ЭДВАРДУ БУРОМУ РГ6 7ГД ВОСТОЧНЫЙ КАРМИН ОТ КОНСТАНС МАРЕНА СВЗ 63Х НЕФРИТ НАЧАЛО СООБЩ МАМА И Я ГЛУБОКО ТРОНУТЫ ТВОЕЙ ПОЭЗИЕЙ ТЧК ИЗВИНИ ЧТО НАЗВАЛА РОДЖЕРА ГЛАВНЫМ ПРЕТЕНДЕНТОМ РЕШЕНИЕ ЕЩЕ НЕ ПРИНЯТО ТЧК ОН СМЕРТЕЛЬНО СКУЧНЫЙ ТЧК СТРАШНО ВЗВОЛНОВАНА ТЕМ ЧТО ТЫ МОЖЕШЬ ВИДЕТЬ МНОГО КРАСНОГО ТЧК ОТЕЦ УКЛОНЧИВ НАСЧЕТ ТОГО СКОЛЬКО КРАСНОГО НУЖНО ДЛЯ ЖЕНИТЬБЫ РАЗВЕ ОН НЕ ЗАНУДА ЗНАК ВОПРОСА ЛЮБЛЮ ТВОЯ КОНСТАНС ЦЦЦЦЦЦЦЦЦ КОНЕЦ СООБЩ
Отличная новость — значит, теперь я главный претендент! И сверх того — подпись: «Люблю твоя Констанс» — и целых девять поцелуев! Я был сражен наповал.
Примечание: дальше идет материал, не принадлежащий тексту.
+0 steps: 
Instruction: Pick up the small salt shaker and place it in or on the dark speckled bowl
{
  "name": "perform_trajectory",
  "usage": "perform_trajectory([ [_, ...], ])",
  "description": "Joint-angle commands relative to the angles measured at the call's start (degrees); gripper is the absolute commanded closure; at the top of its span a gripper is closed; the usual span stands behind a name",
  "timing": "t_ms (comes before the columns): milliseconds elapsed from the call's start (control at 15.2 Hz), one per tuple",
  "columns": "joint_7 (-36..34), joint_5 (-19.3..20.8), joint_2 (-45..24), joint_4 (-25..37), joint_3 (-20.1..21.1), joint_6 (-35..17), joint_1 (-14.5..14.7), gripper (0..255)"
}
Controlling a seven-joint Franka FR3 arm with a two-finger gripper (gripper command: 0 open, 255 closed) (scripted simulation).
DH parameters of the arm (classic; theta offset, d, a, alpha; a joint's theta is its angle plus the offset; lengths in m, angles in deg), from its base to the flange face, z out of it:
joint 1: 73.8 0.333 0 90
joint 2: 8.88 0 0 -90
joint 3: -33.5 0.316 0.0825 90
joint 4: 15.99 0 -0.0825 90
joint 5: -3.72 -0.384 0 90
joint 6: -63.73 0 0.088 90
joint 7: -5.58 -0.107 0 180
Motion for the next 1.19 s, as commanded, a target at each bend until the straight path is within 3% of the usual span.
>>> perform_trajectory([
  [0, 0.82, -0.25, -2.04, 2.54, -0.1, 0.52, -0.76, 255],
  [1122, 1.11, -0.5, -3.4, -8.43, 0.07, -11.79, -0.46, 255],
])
Правда, затем госпожа Алокрово объяснила, что девять «ц» стоят столько же, сколько две.
Я вернулся домой, убедился, что Джейн там нет, аккуратно положил телеграмму в свой чемодан и на полчаса спрятался под кроватью, прежде чем начать занятия спортом. Новость от Констанс немного подбодрила меня, но не так сильно, как мне хотелось бы. Кортленд дал понять, что я не уеду отсюда, но он не знал Марена — если уж они чего-то хотели, то обычно добивались этого.